Please refer to fig. 8 and 9. In one embodiment of the invention, the integral section 9 of the coupling pocket 8 comprises: a curved region 10 and a straight region 11. In this embodiment, the invention is embodied in the form of a removal bit, wherein the invention is designed to remove damaged fasteners, damaged screws, damaged bolts, and the like. In this embodiment, the engagement cavity 8 is given a special shape to form sharp engagement teeth that grip the corners of the socket fastener, allowing material to enter the engagement cavity 8 from the interior of the socket fastener, creating a gripping force that is far superior to conventional tools. In contrast to the present invention, conventional tools are simply designed to push material. The clamping force of the present invention is particularly effective against worn or broken fastener sockets. More specifically, the curved region 10 is a semi-circular curve adjacent to the first side edge 3. The curvilinear region 10 is adjacent to the first portion 33 of the side 5 of at least one particular side wall 36 and opposite the first side edge 3. This design allows the first portion 33 to effectively position the curvilinear region 10 relative to the first distance 21. The linear region 11 is adjacent to the curvilinear region 10 and is opposite the first portion 33. The linear region 11 guides a portion of the socket fastener against the engagement tooth. Thus, the straight region 11 extends from the curved region 10 to the second side edge 4. More specifically, the rectilinear region 11 starts from the curvilinear region 10 and ends at the second lateral edge 4.

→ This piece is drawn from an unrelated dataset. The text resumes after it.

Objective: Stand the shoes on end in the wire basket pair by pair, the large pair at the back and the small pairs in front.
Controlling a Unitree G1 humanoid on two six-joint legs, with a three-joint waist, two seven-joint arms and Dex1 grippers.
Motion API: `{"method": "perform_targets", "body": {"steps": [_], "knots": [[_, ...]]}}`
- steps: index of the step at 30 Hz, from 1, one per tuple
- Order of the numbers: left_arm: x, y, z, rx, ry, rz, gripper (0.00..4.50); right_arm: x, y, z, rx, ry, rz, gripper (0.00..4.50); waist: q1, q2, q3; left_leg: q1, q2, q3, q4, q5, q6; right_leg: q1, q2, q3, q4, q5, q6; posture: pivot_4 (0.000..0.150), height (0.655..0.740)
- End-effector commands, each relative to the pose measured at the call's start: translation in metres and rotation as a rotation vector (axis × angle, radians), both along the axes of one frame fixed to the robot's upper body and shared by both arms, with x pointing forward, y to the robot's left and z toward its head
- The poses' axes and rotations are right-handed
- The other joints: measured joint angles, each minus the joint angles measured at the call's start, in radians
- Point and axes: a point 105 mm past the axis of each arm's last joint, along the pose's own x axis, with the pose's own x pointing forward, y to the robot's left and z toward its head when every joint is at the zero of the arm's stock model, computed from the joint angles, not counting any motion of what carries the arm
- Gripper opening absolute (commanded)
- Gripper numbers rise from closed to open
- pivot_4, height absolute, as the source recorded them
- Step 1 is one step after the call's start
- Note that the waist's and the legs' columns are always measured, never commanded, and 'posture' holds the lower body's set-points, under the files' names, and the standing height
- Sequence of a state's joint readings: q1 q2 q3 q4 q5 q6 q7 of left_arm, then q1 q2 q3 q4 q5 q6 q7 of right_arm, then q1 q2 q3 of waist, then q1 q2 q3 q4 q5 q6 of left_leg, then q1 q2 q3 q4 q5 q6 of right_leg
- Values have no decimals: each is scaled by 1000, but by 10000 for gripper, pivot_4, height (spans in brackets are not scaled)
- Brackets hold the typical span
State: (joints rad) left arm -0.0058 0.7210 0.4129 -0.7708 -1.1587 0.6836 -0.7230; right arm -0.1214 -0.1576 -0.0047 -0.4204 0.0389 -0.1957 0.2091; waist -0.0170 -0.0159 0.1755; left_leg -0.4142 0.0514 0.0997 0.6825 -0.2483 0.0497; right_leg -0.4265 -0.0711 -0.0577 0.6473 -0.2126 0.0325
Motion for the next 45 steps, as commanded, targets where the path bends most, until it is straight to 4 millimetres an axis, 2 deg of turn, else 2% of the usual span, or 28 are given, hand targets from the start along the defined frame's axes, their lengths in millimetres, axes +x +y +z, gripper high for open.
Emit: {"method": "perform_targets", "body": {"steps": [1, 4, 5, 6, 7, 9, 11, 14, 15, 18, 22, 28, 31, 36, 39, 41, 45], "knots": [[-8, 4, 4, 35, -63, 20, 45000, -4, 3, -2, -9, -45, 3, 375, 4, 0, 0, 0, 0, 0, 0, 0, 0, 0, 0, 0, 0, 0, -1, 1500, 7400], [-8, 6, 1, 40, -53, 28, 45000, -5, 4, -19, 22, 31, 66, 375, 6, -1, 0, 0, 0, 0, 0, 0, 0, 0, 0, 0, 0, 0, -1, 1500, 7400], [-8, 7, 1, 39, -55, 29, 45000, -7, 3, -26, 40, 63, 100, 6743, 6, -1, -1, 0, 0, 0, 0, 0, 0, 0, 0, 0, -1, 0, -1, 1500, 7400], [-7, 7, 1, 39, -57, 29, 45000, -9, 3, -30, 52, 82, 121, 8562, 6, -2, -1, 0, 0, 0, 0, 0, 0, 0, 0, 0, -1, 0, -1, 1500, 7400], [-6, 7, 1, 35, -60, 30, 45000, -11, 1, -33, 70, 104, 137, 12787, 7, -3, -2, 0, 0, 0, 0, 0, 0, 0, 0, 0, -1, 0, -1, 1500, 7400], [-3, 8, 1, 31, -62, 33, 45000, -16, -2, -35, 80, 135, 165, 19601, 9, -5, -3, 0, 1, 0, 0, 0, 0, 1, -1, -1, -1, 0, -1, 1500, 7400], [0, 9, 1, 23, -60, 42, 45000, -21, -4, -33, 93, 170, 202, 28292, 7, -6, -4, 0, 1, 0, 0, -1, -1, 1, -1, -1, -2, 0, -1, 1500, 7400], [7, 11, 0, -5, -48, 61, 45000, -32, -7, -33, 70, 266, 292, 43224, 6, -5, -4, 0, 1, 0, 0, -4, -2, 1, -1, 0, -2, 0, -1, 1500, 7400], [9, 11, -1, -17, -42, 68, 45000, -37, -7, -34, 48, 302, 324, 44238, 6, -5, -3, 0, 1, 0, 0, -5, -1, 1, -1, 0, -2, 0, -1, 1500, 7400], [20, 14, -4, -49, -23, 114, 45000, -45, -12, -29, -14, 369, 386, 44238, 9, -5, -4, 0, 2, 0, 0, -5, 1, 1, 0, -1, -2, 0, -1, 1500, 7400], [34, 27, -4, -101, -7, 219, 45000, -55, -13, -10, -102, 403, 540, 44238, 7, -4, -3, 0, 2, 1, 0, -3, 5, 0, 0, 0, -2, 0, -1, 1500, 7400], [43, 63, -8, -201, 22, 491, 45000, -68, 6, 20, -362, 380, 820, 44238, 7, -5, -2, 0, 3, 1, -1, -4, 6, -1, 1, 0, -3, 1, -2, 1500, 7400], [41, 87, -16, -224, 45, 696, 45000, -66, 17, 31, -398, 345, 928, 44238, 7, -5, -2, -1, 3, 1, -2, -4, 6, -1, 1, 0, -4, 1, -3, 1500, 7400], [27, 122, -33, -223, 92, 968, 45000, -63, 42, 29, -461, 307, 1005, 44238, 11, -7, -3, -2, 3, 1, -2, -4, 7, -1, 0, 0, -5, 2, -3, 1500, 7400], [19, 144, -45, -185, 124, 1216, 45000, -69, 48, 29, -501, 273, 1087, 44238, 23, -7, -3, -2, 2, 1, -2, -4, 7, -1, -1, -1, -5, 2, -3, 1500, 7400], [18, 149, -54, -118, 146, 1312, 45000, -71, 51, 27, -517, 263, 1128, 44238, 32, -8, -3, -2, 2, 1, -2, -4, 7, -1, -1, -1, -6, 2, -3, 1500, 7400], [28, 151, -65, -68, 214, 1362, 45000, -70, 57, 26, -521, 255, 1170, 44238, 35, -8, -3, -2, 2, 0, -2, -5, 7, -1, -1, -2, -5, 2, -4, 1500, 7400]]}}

Please refer to fig. 11. In one embodiment of the invention, the coupling pocket 8 is located in the center of the side 5. More specifically, the bonding pocket 8 is spaced a second distance 22 from the second side edge 4 of at least one particular sidewall 36. To be centrally located, the first distance 21 is equal to the second distance 22, as shown in fig. 15. Such a design enables the engagement cavity 8 to grip the socket fastener and move torsional stresses toward or away from the fastener side corners to enhance the gripping function and prevent fastener deactivation to most effectively transfer torque and minimize the possibility of slippage. Furthermore, the present embodiment may rotate the socket fastener in either a clockwise or counterclockwise direction. In one embodiment of the present invention, a plurality of intermittent sidewalls 24 are interposed between at least one specific sidewall 36, and the first distance 21 is equal to the second distance 22, as shown in fig. 19 and 22.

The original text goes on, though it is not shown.